• **WORK ORDER**:
Would you please return every line from the listing that contains the word "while"?

┌────────

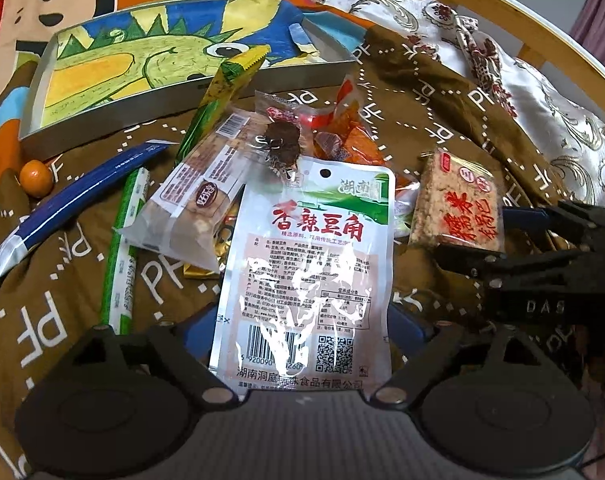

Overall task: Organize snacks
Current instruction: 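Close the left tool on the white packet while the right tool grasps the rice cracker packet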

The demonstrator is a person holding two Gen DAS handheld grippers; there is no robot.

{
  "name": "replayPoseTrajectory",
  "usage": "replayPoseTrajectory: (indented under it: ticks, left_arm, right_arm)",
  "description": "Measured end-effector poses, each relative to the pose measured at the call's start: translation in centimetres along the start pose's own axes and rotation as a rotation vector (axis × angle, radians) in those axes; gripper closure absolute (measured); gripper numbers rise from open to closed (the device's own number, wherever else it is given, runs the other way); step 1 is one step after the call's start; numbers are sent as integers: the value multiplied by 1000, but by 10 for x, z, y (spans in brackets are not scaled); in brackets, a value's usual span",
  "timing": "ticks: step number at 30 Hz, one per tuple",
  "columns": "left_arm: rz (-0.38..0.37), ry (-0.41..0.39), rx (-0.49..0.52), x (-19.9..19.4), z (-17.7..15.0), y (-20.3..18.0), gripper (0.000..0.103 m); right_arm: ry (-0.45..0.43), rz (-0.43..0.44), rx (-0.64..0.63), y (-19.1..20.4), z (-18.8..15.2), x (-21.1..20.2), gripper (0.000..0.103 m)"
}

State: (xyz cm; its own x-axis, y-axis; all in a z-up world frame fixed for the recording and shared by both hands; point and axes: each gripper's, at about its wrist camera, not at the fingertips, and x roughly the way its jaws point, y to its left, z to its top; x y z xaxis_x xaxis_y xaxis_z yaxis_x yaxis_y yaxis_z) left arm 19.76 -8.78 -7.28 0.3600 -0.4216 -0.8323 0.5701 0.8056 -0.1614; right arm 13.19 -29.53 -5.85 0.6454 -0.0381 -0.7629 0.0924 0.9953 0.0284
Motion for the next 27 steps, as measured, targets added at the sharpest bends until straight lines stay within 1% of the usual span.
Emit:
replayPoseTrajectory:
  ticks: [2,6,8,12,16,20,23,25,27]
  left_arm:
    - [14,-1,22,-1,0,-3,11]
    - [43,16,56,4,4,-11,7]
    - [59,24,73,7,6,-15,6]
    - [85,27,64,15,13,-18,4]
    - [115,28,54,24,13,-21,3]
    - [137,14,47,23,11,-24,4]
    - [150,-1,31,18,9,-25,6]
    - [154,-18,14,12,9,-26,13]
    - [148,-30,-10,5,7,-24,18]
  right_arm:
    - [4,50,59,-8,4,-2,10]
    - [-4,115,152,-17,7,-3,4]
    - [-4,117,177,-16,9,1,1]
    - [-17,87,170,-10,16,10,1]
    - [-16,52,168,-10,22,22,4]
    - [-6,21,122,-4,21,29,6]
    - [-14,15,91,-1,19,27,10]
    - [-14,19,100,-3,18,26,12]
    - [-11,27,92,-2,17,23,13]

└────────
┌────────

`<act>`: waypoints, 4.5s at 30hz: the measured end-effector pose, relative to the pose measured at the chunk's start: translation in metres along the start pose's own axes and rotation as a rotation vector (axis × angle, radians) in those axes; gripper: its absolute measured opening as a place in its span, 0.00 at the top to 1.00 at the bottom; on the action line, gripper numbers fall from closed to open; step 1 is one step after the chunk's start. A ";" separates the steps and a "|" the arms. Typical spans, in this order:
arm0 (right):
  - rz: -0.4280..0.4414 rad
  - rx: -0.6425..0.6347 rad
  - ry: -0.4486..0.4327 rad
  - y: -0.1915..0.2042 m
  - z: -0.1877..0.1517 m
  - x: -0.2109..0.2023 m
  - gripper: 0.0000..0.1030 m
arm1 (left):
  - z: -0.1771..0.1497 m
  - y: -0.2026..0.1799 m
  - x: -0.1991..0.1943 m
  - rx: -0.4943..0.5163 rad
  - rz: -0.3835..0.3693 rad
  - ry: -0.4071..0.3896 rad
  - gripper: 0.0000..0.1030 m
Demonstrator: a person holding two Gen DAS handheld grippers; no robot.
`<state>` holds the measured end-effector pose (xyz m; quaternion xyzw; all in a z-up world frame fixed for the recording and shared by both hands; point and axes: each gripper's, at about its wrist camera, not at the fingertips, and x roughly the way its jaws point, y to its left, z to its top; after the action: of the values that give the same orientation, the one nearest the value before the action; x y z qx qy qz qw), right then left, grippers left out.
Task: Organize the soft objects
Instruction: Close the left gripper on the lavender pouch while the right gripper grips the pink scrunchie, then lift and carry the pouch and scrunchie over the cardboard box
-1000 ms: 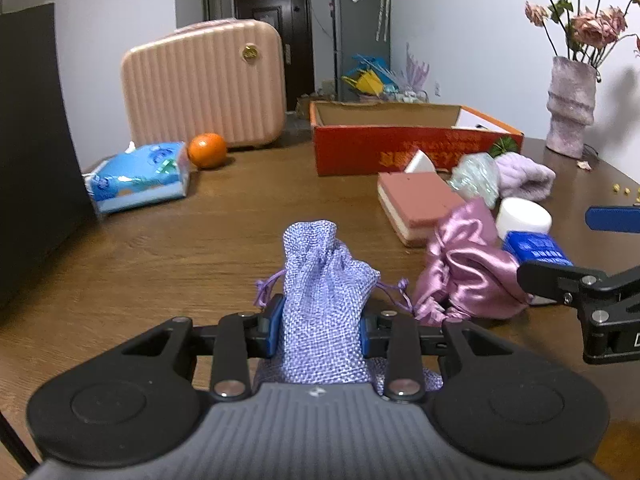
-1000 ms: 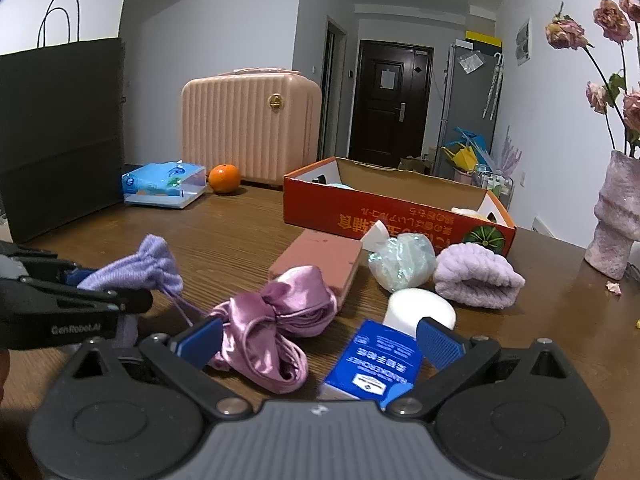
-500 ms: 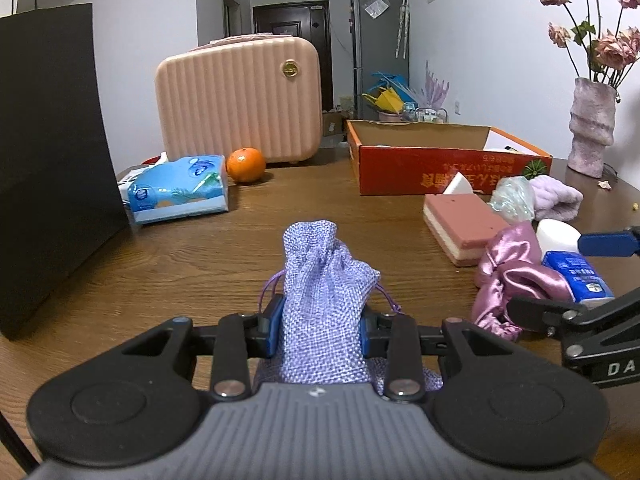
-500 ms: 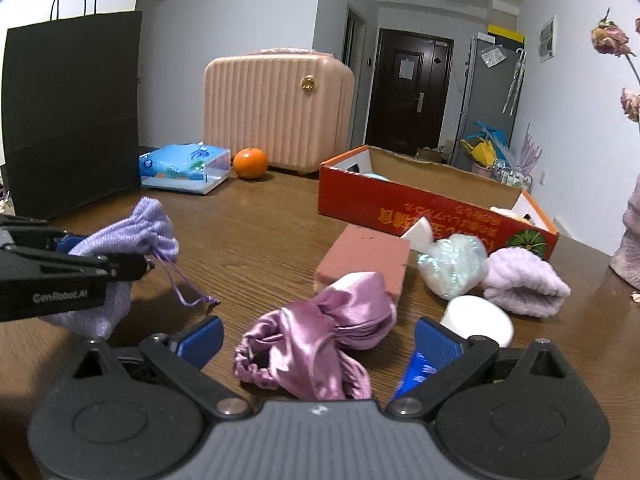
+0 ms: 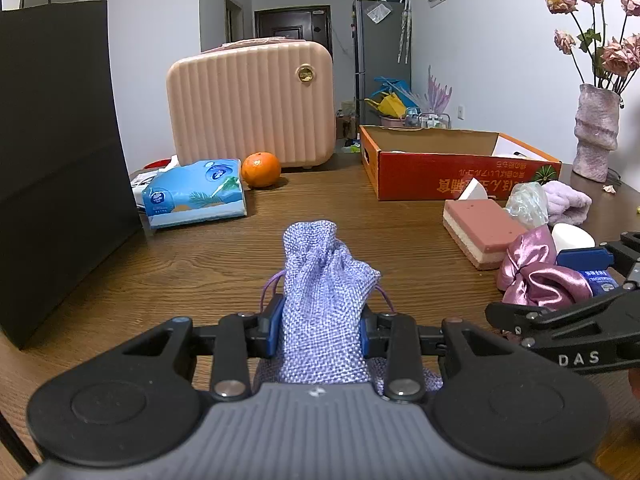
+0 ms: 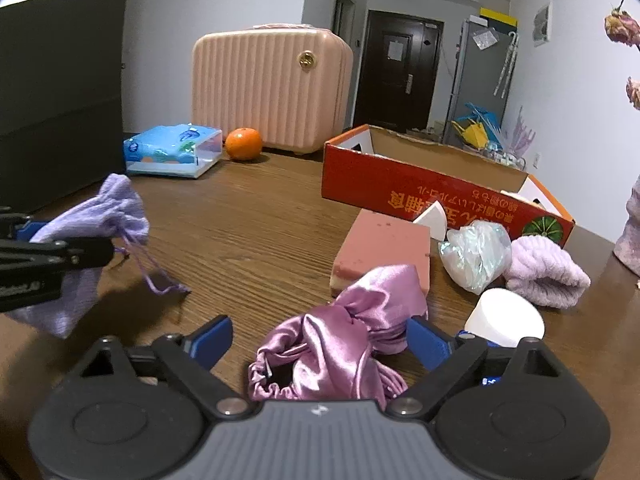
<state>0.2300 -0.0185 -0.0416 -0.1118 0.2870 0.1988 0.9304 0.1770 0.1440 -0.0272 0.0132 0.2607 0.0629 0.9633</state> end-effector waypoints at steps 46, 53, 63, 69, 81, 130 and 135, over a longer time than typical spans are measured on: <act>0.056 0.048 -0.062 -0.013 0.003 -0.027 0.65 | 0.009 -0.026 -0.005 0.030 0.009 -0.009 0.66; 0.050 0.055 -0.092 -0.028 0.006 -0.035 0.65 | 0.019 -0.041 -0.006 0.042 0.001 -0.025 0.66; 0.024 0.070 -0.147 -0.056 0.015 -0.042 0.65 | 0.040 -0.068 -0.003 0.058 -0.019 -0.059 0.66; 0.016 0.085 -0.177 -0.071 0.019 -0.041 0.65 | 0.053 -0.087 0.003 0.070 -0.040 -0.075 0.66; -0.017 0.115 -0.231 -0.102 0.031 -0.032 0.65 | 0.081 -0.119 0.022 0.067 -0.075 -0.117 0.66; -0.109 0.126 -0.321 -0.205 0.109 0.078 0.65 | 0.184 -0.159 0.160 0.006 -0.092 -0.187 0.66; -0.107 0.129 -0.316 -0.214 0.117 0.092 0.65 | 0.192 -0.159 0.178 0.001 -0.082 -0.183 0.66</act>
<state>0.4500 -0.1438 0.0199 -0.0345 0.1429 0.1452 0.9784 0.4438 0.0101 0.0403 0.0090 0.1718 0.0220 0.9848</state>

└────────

• **TASK OUTPUT**:
Current instruction: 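Close the left tool on the white packet while the right tool grasps the rice cracker packet
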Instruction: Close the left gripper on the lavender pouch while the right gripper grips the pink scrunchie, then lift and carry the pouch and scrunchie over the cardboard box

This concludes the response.